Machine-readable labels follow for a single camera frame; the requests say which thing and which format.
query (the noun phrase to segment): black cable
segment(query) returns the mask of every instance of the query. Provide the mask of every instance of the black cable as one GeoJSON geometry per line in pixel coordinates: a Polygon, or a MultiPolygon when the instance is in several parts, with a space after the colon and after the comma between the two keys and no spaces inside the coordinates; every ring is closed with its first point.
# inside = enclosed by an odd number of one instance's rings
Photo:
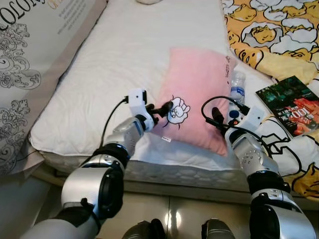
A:
{"type": "Polygon", "coordinates": [[[209,103],[211,102],[212,100],[215,100],[215,99],[227,99],[229,101],[231,101],[232,103],[234,103],[240,110],[241,113],[243,113],[244,115],[247,115],[248,114],[248,111],[249,111],[249,107],[245,106],[245,105],[241,105],[240,103],[238,103],[237,101],[235,101],[234,99],[230,98],[230,97],[227,97],[227,96],[215,96],[215,97],[212,97],[210,99],[208,99],[201,107],[201,113],[203,114],[204,112],[204,107],[209,103]]]}
{"type": "Polygon", "coordinates": [[[105,132],[106,132],[106,127],[108,126],[108,123],[114,113],[114,111],[120,106],[121,103],[127,103],[128,102],[128,97],[125,97],[124,99],[122,99],[115,107],[114,109],[112,110],[111,114],[109,115],[109,118],[108,120],[106,121],[105,125],[104,125],[104,129],[103,129],[103,133],[102,133],[102,136],[101,136],[101,143],[100,143],[100,146],[99,148],[101,148],[103,146],[103,143],[104,143],[104,135],[105,135],[105,132]]]}
{"type": "Polygon", "coordinates": [[[210,121],[213,121],[213,122],[214,122],[216,125],[218,125],[218,126],[227,127],[228,129],[229,129],[229,128],[234,128],[234,129],[242,130],[242,131],[244,131],[244,132],[246,132],[246,133],[249,133],[249,134],[253,135],[255,138],[257,138],[257,139],[261,142],[261,144],[263,145],[263,147],[264,147],[265,150],[267,151],[268,156],[271,157],[272,153],[271,153],[271,150],[269,149],[268,145],[263,141],[263,139],[262,139],[261,137],[259,137],[258,135],[256,135],[256,134],[253,133],[252,131],[250,131],[250,130],[248,130],[248,129],[245,129],[245,128],[241,128],[241,127],[229,125],[229,124],[219,123],[219,122],[215,121],[214,119],[212,119],[212,118],[210,118],[210,117],[207,117],[207,116],[205,115],[205,113],[204,113],[204,108],[205,108],[205,106],[206,106],[209,102],[211,102],[212,100],[214,100],[214,99],[220,99],[220,98],[227,99],[227,100],[233,102],[236,106],[238,106],[238,108],[240,109],[240,111],[242,111],[242,109],[244,109],[245,111],[246,111],[247,109],[249,109],[247,106],[239,104],[238,102],[236,102],[235,100],[233,100],[233,99],[230,98],[230,97],[227,97],[227,96],[216,96],[216,97],[212,97],[212,98],[208,99],[208,100],[202,105],[202,107],[201,107],[201,114],[203,115],[203,117],[204,117],[205,119],[210,119],[210,121]]]}
{"type": "Polygon", "coordinates": [[[35,152],[39,152],[39,150],[35,150],[35,151],[33,151],[33,152],[29,153],[27,156],[25,156],[25,157],[23,157],[23,158],[21,158],[21,159],[17,159],[16,161],[17,161],[17,162],[22,161],[22,160],[24,160],[24,159],[28,158],[31,154],[33,154],[33,153],[35,153],[35,152]]]}

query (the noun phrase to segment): bottle cap
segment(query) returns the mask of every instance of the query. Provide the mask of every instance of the bottle cap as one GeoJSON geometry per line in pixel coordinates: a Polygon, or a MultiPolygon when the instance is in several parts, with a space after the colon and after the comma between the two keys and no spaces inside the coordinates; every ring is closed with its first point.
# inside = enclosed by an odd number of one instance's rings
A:
{"type": "Polygon", "coordinates": [[[233,119],[238,118],[239,117],[239,112],[232,110],[232,111],[229,112],[229,116],[231,118],[233,118],[233,119]]]}

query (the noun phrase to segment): decorative pillow
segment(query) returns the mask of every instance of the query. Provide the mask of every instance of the decorative pillow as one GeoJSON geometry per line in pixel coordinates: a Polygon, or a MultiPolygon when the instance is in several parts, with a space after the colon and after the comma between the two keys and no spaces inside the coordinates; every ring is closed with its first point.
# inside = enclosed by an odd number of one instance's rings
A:
{"type": "MultiPolygon", "coordinates": [[[[202,104],[214,96],[229,96],[230,79],[235,60],[220,53],[195,48],[174,48],[170,52],[170,67],[161,87],[156,107],[172,101],[171,111],[159,120],[153,132],[184,141],[226,156],[227,147],[219,130],[205,122],[202,104]]],[[[216,99],[204,112],[218,107],[227,115],[228,101],[216,99]]]]}
{"type": "Polygon", "coordinates": [[[105,6],[106,0],[1,1],[0,175],[34,165],[17,157],[22,143],[105,6]]]}

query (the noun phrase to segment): pillow tag
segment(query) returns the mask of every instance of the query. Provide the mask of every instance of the pillow tag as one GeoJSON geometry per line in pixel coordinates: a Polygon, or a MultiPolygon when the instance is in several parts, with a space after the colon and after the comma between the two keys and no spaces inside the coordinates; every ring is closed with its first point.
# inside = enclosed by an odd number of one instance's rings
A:
{"type": "Polygon", "coordinates": [[[169,143],[171,142],[171,139],[168,138],[168,137],[165,137],[165,136],[162,137],[162,140],[165,140],[165,141],[167,141],[167,142],[169,142],[169,143]]]}

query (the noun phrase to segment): plastic bottle label
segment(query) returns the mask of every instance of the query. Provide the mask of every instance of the plastic bottle label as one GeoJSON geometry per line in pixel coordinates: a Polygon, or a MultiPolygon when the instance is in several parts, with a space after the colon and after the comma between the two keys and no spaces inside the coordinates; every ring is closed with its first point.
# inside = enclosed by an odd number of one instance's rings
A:
{"type": "Polygon", "coordinates": [[[245,96],[245,90],[244,90],[244,88],[242,88],[242,87],[233,86],[233,87],[231,88],[231,91],[235,91],[235,92],[241,94],[242,96],[245,96]]]}
----
Give back every record above word for word, dropping pictures.

▸ Task result:
Machine-readable labels follow for a single camera frame; the requests say which thing and which format.
query (the noun phrase to segment): black cable
segment(query) returns the mask of every instance of the query. Provide the mask of every instance of the black cable as one GeoJSON geometry per line in pixel coordinates: a Polygon, or a MultiPolygon when the instance is in several parts, with a space after the colon and after the comma between the two keys and no spaces inside the coordinates; every ring is closed with its first point.
# inside = enclosed by an odd number of one instance's rings
Photo:
A:
{"type": "Polygon", "coordinates": [[[209,103],[211,102],[212,100],[215,100],[215,99],[227,99],[229,101],[231,101],[232,103],[234,103],[240,110],[241,113],[243,113],[244,115],[247,115],[248,114],[248,111],[249,111],[249,107],[245,106],[245,105],[241,105],[240,103],[238,103],[237,101],[235,101],[234,99],[230,98],[230,97],[227,97],[227,96],[215,96],[215,97],[212,97],[210,99],[208,99],[201,107],[201,113],[203,114],[204,112],[204,107],[209,103]]]}
{"type": "Polygon", "coordinates": [[[105,132],[106,132],[106,127],[108,126],[108,123],[114,113],[114,111],[120,106],[121,103],[127,103],[128,102],[128,97],[125,97],[124,99],[122,99],[115,107],[114,109],[112,110],[111,114],[109,115],[109,118],[108,120],[106,121],[105,125],[104,125],[104,129],[103,129],[103,133],[102,133],[102,136],[101,136],[101,143],[100,143],[100,146],[99,148],[101,148],[103,146],[103,143],[104,143],[104,135],[105,135],[105,132]]]}
{"type": "Polygon", "coordinates": [[[210,121],[213,121],[213,122],[214,122],[216,125],[218,125],[218,126],[227,127],[228,129],[229,129],[229,128],[234,128],[234,129],[242,130],[242,131],[244,131],[244,132],[246,132],[246,133],[249,133],[249,134],[253,135],[255,138],[257,138],[257,139],[261,142],[261,144],[263,145],[263,147],[264,147],[265,150],[267,151],[268,156],[271,157],[272,153],[271,153],[271,150],[269,149],[268,145],[263,141],[263,139],[262,139],[261,137],[259,137],[258,135],[256,135],[256,134],[253,133],[252,131],[250,131],[250,130],[248,130],[248,129],[245,129],[245,128],[241,128],[241,127],[229,125],[229,124],[219,123],[219,122],[215,121],[214,119],[212,119],[212,118],[210,118],[210,117],[207,117],[207,116],[205,115],[205,113],[204,113],[204,108],[205,108],[205,106],[206,106],[209,102],[211,102],[212,100],[214,100],[214,99],[220,99],[220,98],[227,99],[227,100],[233,102],[236,106],[238,106],[238,108],[240,109],[240,111],[242,111],[242,109],[244,109],[245,111],[246,111],[247,109],[249,109],[247,106],[239,104],[238,102],[236,102],[235,100],[233,100],[233,99],[230,98],[230,97],[227,97],[227,96],[216,96],[216,97],[212,97],[212,98],[208,99],[208,100],[202,105],[202,107],[201,107],[201,114],[203,115],[203,117],[204,117],[205,119],[210,119],[210,121]]]}
{"type": "Polygon", "coordinates": [[[35,152],[39,152],[39,150],[35,150],[35,151],[33,151],[33,152],[29,153],[27,156],[25,156],[25,157],[23,157],[23,158],[21,158],[21,159],[17,159],[16,161],[17,161],[17,162],[22,161],[22,160],[24,160],[24,159],[28,158],[31,154],[33,154],[33,153],[35,153],[35,152]]]}

query (the noun phrase to segment): bottle cap
segment(query) returns the mask of every instance of the query. Provide the mask of every instance of the bottle cap as one GeoJSON geometry per line in pixel coordinates: a Polygon, or a MultiPolygon when the instance is in several parts, with a space after the colon and after the comma between the two keys and no spaces inside the coordinates; every ring is closed with its first point.
# inside = enclosed by an odd number of one instance's rings
A:
{"type": "Polygon", "coordinates": [[[233,119],[238,118],[239,117],[239,112],[232,110],[232,111],[229,112],[229,116],[231,118],[233,118],[233,119]]]}

query (the noun phrase to segment): decorative pillow
segment(query) returns the mask of every instance of the query. Provide the mask of every instance of the decorative pillow as one GeoJSON geometry per line in pixel coordinates: a Polygon, or a MultiPolygon when the instance is in several parts, with a space after the colon and after the comma between the two keys and no spaces inside the coordinates; every ring is closed with its first point.
# inside = enclosed by an odd number of one instance's rings
A:
{"type": "MultiPolygon", "coordinates": [[[[202,104],[214,96],[229,96],[230,79],[235,60],[220,53],[195,48],[174,48],[170,52],[170,67],[161,87],[156,107],[172,101],[171,111],[159,120],[153,132],[184,141],[226,156],[227,147],[219,130],[205,122],[202,104]]],[[[216,99],[204,112],[218,107],[227,115],[228,101],[216,99]]]]}
{"type": "Polygon", "coordinates": [[[105,6],[106,0],[1,1],[0,175],[34,165],[17,157],[22,143],[105,6]]]}

query (the noun phrase to segment): pillow tag
segment(query) returns the mask of every instance of the query. Provide the mask of every instance of the pillow tag as one GeoJSON geometry per line in pixel coordinates: a Polygon, or a MultiPolygon when the instance is in several parts, with a space after the colon and after the comma between the two keys and no spaces inside the coordinates; every ring is closed with its first point.
# inside = enclosed by an odd number of one instance's rings
A:
{"type": "Polygon", "coordinates": [[[169,143],[171,142],[171,139],[168,138],[168,137],[165,137],[165,136],[162,137],[162,140],[165,140],[165,141],[167,141],[167,142],[169,142],[169,143]]]}

query (the noun phrase to segment): plastic bottle label
segment(query) returns the mask of every instance of the query. Provide the mask of every instance of the plastic bottle label as one GeoJSON geometry per line in pixel coordinates: a Polygon, or a MultiPolygon when the instance is in several parts, with a space after the colon and after the comma between the two keys and no spaces inside the coordinates; every ring is closed with its first point.
# inside = enclosed by an odd number of one instance's rings
A:
{"type": "Polygon", "coordinates": [[[245,96],[245,90],[244,90],[244,88],[242,88],[242,87],[233,86],[233,87],[231,88],[231,91],[235,91],[235,92],[241,94],[242,96],[245,96]]]}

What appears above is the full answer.